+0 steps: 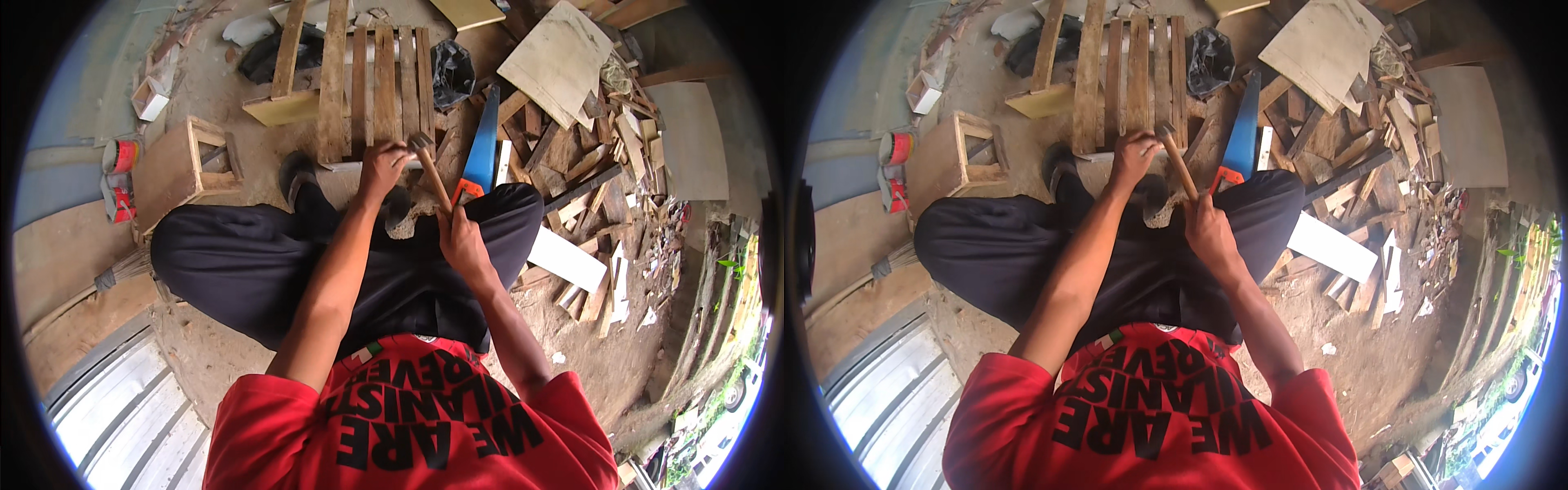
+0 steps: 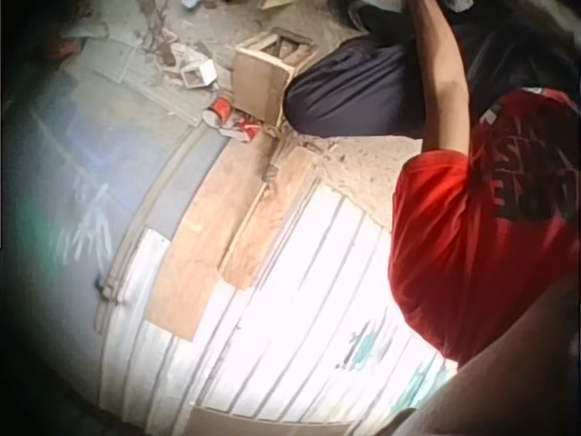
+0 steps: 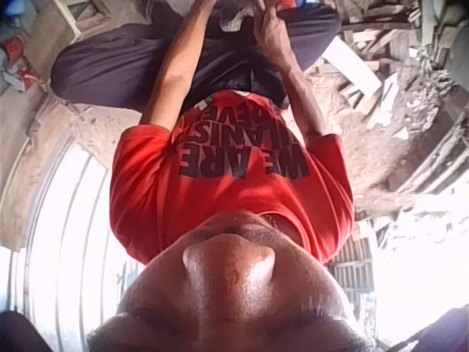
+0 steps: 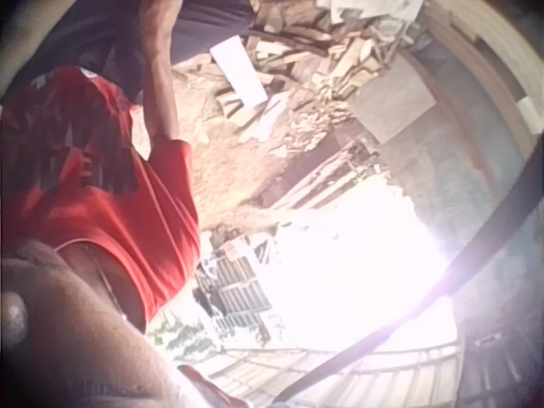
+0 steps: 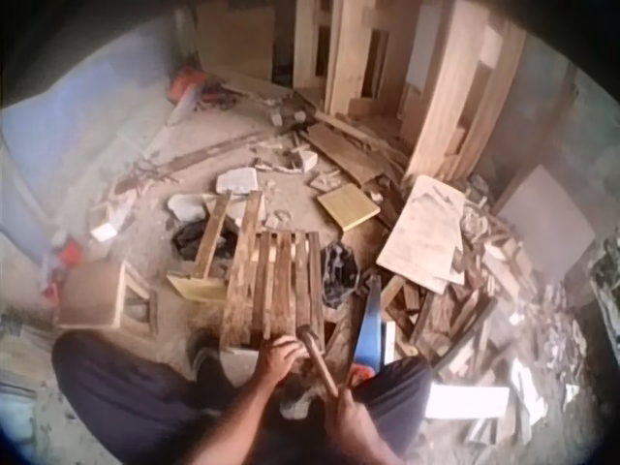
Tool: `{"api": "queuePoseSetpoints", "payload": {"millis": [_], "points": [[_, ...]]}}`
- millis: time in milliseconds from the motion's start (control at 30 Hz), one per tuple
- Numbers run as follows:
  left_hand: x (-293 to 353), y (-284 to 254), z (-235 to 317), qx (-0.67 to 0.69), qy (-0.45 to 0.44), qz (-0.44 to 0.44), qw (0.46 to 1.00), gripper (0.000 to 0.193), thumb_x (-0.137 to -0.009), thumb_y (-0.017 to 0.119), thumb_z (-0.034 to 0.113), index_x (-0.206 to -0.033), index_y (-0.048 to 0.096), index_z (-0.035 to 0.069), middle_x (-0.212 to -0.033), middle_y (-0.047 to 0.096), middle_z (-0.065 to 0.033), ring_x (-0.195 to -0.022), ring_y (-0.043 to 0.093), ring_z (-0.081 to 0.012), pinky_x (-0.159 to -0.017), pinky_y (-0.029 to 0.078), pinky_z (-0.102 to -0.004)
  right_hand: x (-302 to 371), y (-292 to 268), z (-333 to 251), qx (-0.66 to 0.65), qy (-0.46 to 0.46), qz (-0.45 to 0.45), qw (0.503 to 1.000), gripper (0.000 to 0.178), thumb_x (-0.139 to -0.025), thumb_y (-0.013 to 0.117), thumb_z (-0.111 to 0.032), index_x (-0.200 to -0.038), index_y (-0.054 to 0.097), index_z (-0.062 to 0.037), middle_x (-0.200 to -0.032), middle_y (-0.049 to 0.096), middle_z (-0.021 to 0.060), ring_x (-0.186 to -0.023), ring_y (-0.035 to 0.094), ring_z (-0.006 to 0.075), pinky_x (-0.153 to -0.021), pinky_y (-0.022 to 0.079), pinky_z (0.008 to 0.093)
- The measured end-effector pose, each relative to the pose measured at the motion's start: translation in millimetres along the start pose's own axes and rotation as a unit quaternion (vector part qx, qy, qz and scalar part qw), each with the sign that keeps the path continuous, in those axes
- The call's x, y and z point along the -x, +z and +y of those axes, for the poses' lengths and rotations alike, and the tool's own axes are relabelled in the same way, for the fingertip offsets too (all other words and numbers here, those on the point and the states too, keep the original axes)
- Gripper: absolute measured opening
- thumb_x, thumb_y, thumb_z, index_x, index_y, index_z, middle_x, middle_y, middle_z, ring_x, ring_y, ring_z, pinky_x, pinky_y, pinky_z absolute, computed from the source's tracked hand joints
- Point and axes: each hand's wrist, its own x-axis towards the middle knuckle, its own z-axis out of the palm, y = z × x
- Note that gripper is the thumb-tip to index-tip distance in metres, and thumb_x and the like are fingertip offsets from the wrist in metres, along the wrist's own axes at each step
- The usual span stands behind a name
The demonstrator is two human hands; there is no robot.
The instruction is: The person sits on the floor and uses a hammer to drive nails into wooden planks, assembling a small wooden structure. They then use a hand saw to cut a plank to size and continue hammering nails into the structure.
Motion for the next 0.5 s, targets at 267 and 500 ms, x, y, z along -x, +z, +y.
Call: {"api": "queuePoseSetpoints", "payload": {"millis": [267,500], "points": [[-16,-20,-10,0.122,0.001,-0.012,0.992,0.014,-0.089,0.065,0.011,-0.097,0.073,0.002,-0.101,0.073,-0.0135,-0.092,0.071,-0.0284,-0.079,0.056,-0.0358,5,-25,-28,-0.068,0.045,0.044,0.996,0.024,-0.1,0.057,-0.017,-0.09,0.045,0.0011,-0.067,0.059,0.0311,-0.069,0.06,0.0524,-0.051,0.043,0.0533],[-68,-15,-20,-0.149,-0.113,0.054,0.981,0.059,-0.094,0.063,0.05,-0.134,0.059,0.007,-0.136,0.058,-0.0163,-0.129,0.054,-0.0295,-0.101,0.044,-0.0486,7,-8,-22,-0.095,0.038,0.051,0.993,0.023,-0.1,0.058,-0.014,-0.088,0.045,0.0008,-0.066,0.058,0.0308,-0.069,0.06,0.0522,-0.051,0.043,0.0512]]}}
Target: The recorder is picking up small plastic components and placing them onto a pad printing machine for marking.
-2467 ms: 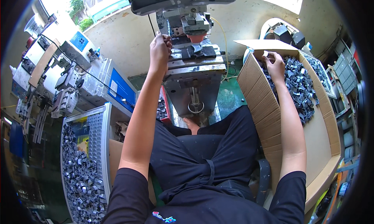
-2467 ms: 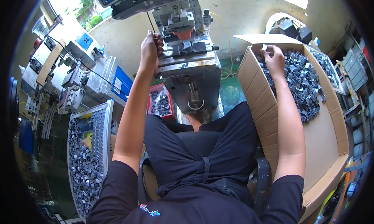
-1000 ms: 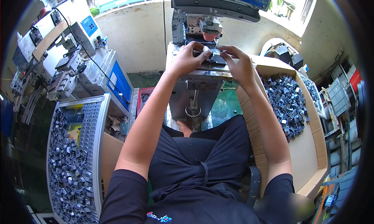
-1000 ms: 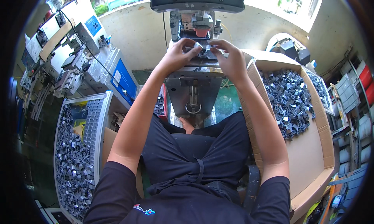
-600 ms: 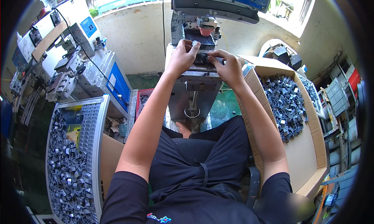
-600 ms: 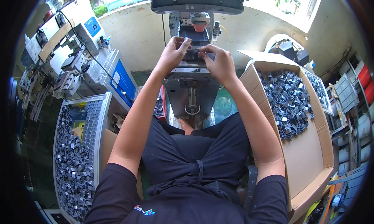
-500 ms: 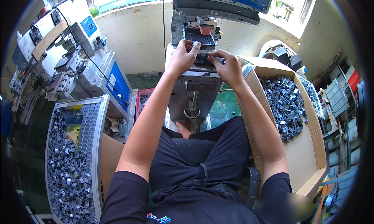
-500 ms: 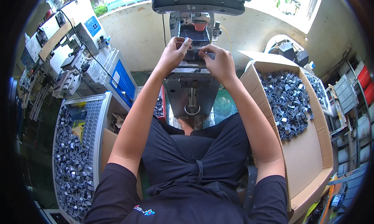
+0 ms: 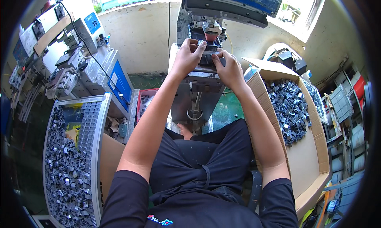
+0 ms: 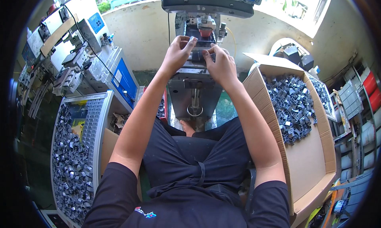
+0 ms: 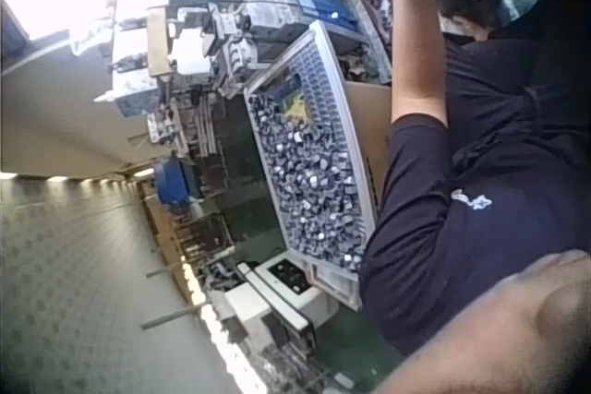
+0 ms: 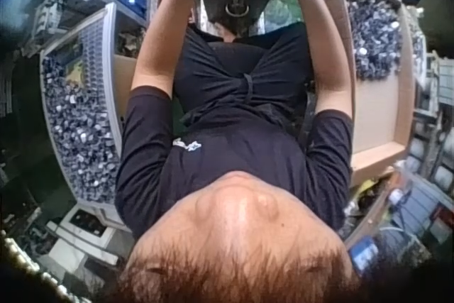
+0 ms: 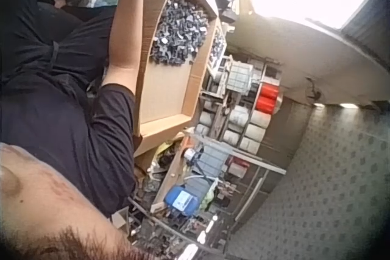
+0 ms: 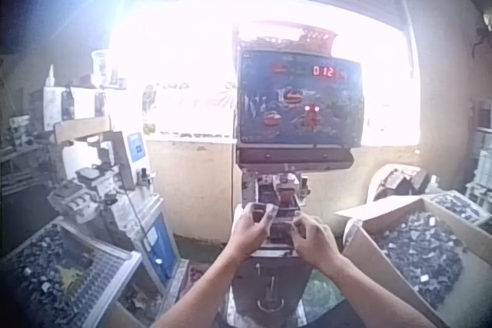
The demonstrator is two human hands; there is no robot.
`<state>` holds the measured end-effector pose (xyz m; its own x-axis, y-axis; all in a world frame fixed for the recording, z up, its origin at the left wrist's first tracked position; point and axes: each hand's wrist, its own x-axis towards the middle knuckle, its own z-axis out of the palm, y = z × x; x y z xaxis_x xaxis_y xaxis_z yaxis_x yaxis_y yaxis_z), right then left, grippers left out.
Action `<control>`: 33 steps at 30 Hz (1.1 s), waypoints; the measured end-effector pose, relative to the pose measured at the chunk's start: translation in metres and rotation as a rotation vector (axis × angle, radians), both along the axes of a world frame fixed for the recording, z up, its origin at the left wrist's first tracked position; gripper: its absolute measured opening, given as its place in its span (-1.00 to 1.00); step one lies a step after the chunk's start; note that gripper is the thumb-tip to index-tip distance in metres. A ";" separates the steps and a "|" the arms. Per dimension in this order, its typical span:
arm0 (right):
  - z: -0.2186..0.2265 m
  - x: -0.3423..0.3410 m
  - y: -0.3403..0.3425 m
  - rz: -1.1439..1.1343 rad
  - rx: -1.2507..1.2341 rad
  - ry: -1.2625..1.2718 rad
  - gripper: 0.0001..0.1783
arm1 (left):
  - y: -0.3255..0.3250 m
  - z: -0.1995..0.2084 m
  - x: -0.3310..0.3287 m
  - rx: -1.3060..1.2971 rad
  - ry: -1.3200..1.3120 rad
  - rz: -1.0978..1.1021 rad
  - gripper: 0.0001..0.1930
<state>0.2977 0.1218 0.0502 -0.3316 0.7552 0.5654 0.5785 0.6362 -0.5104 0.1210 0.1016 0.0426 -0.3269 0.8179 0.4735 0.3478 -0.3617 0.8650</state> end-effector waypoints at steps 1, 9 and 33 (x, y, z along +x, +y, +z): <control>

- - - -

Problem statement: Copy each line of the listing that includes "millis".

Task solution:
Tool: `{"api": "queuePoseSetpoints", "payload": {"millis": [_], "points": [[_, ...]]}}`
- millis: time in milliseconds from the motion's start (control at 30 Hz), one per tuple
Call: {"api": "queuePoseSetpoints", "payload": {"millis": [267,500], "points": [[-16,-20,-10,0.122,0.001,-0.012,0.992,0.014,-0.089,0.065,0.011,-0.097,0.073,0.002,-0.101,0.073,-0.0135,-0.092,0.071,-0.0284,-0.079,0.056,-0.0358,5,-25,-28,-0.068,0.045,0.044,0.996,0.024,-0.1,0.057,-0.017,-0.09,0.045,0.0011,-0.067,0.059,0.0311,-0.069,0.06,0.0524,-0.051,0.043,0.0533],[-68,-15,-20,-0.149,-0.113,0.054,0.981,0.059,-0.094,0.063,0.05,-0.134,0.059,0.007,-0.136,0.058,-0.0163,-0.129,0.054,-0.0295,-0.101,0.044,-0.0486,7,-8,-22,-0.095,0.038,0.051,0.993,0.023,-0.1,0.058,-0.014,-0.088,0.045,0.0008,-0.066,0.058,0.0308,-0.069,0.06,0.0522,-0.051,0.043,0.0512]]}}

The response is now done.